I begin with a brief account of the claims given by contemporary democratic states for the “right to revoke.” Democratic citizenship is today commonly understood to be egalitarian, that is, it protects an equal basic package of rights for all citizens; and to be “the highest and most secure legal status,” that is, it is meant to be secure from unilateral withdrawal by the state. Formally, many democratic states have revocation laws on the books, but most of these have long been in disuse. Although I argue in this article that all revocation laws are inconsistent with democratic citizenship, I focus on the recent surge in proposed and implemented revocation laws, which are justified as essential to protecting national security. In the second section I outline three reasons to object to revocation laws. First, revocation laws discriminate between citizens based on their citizenship status. Second, since they single out those who are eligible for revocation, they apply unequal penalties for the same crime. Third, they are insufficiently justified, in general, but also particularly to those who may be subject to them, because they are not adequately connected to the policy goal they are said to fulfill. I conclude with some brief observations concerning the ways in which revocation permits states to abrogate their shared responsibility for protecting the global community from dangerous individuals.

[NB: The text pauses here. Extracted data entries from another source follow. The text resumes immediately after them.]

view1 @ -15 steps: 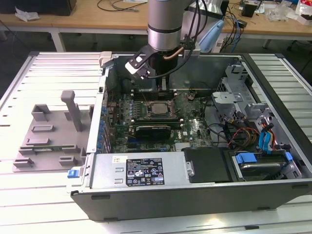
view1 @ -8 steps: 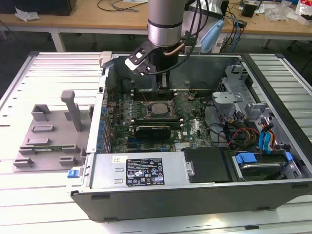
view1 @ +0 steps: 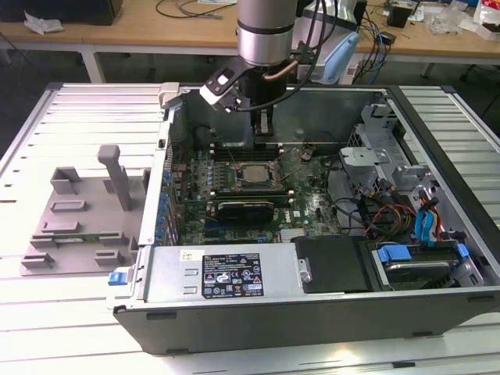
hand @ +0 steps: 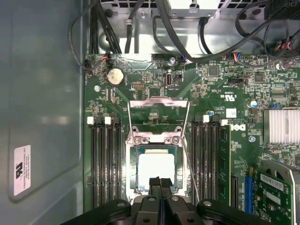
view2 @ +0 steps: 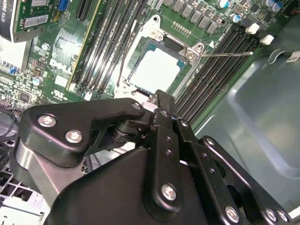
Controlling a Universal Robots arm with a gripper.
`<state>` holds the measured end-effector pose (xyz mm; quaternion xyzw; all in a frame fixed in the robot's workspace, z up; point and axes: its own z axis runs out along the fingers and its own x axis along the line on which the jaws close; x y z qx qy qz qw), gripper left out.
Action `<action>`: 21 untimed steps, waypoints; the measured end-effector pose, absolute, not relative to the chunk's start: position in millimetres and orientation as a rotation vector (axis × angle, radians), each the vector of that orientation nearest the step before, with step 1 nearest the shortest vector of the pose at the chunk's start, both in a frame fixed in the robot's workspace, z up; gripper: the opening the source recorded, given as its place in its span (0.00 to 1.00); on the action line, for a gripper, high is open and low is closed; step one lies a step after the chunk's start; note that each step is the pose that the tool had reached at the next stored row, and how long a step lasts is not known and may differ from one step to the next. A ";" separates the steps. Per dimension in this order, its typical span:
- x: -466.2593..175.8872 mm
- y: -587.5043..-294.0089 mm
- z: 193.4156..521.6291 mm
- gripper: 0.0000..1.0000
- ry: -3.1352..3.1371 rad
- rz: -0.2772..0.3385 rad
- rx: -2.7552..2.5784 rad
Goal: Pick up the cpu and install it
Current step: 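Close the cpu cover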
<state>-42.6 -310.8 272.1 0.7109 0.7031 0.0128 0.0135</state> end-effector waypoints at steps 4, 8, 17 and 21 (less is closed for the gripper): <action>-42.5 -310.8 276.1 0.11 2.190 0.040 2.214; -42.5 -310.8 277.4 0.11 2.190 0.040 2.214; -31.1 -310.8 277.6 0.11 2.190 0.040 2.214; -24.2 -310.8 277.6 0.11 2.190 0.040 2.214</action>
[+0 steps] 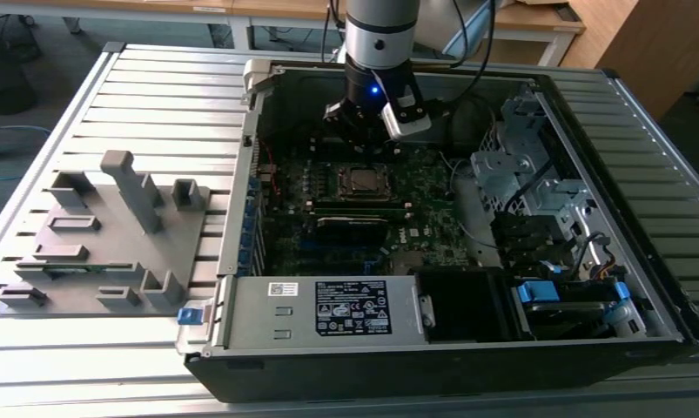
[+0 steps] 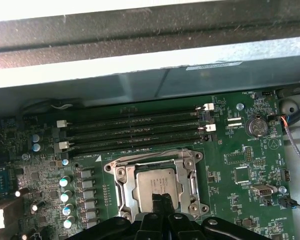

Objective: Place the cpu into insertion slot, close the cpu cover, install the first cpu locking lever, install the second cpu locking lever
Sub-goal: 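Install the second cpu locking lever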

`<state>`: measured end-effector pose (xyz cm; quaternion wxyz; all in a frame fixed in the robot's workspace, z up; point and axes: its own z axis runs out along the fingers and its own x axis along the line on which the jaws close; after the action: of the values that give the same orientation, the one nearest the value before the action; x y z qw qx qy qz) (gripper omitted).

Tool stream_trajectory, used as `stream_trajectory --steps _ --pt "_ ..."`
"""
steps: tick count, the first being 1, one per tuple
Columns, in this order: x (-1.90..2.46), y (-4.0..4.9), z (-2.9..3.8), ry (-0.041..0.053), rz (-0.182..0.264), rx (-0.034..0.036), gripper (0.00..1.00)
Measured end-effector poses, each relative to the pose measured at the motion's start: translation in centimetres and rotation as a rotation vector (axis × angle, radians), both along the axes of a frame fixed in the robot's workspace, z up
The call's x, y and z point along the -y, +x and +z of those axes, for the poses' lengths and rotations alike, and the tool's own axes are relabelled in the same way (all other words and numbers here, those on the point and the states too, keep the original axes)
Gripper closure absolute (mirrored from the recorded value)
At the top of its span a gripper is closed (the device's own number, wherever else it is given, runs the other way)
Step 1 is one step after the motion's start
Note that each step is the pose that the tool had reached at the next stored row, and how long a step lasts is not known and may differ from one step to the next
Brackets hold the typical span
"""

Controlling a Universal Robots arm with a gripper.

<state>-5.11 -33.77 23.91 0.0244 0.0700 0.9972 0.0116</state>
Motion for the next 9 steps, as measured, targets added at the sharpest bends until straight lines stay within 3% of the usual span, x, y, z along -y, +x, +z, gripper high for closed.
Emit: stream_trajectory --steps 9 --pt "0.00 0.00 0.09 0.0000 0.000 0.0000 0.90"
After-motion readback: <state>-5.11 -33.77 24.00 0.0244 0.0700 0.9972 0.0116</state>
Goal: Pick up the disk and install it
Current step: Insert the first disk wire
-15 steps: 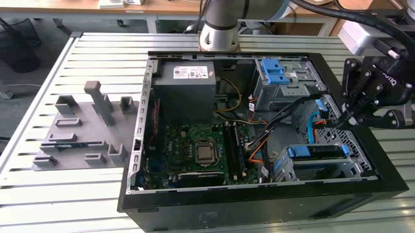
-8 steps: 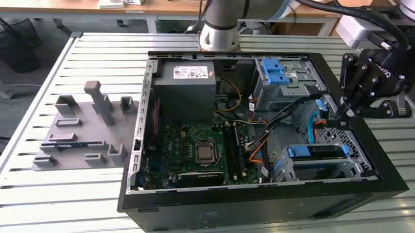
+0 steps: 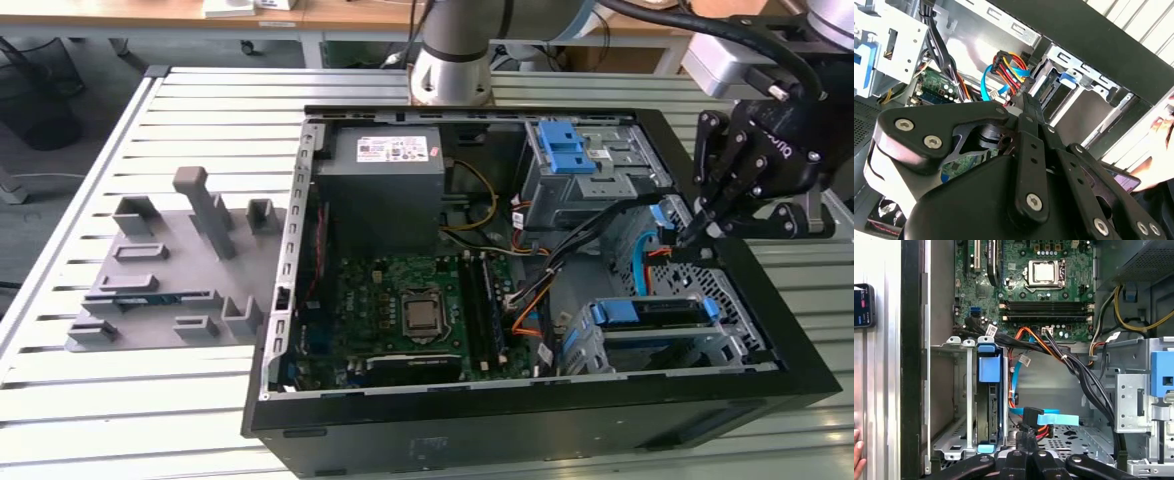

It is worth acknowledging at the outset that the legitimacy of sovereign states rests in part on their ability to protect the safety and security of their citizens. Indeed, security is foundational to any functional democratic state, for without it citizens will not be free to go about their daily lives. Therefore, when states argue that a particular policy is essential to protect the security of citizens, they are making a profound claim about the importance of that policy. Since 9/11 states have been particularly concerned about protecting citizens from acts of terrorism, and they have proposed that certain rights and protections normally owed to citizens can be undermined in response to this apparent threat. The power to revoke is defined in precisely these terms: for example, as Shai Lavi writes, “deprivation of citizenship is . . . the necessary precondition of being able to deny unwanted individuals—that is, those who are seen as posing a risk to public security and safety”—the protection that citizenship status entails. Critics of this “securitization” move have argued that states are far too quick to claim “security” as a justification for rights-restricting policies, and that the long-term consequence of acquiescing to these justifications is the “normalization” of the exceptional. This article considers the claimed power of states to revoke citizenship within the context of the larger debate about the ways in which the importance of protecting security appears to justify restricting citizens’ rights.